Across the data, every line with the word "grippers" counts once; state the total alone.

**Provided material:**
[Start of Attachment]
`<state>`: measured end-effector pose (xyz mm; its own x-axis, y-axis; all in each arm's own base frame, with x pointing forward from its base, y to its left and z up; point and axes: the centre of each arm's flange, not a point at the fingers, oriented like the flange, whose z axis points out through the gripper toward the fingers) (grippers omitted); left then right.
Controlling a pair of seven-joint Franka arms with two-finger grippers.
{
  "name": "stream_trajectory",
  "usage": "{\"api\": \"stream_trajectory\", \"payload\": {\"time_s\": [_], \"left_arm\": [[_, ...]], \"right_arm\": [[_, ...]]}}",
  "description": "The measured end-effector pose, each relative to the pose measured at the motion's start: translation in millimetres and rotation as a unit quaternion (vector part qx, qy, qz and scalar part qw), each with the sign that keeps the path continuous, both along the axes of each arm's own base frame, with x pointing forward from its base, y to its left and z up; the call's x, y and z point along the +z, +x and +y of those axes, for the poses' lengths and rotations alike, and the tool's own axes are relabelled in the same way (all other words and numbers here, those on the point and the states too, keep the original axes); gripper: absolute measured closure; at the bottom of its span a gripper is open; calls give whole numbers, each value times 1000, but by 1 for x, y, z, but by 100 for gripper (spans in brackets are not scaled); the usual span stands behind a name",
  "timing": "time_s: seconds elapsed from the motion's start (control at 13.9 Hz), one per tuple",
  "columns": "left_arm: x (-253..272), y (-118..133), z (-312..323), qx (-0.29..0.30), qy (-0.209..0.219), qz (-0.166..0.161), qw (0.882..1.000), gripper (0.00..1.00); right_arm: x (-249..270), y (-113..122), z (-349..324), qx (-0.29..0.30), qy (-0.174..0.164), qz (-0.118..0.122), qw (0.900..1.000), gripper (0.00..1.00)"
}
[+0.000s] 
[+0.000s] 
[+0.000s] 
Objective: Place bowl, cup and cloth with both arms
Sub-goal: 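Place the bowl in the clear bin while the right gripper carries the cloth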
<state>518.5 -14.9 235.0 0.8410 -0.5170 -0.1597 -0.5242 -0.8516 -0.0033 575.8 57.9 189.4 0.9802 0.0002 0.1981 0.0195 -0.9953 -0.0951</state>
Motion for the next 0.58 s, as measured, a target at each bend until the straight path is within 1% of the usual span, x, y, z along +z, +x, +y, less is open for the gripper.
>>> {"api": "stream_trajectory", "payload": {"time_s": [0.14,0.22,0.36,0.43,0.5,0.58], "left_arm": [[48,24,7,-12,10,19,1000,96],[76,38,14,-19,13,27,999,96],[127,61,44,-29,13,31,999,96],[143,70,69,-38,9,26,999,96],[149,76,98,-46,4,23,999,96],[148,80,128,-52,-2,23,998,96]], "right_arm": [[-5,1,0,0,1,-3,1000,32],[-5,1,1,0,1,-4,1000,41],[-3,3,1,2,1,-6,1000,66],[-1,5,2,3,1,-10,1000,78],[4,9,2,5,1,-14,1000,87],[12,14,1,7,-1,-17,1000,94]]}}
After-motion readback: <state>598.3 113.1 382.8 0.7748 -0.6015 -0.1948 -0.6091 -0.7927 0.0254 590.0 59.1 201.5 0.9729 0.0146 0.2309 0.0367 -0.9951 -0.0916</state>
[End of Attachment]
**Task result:**
2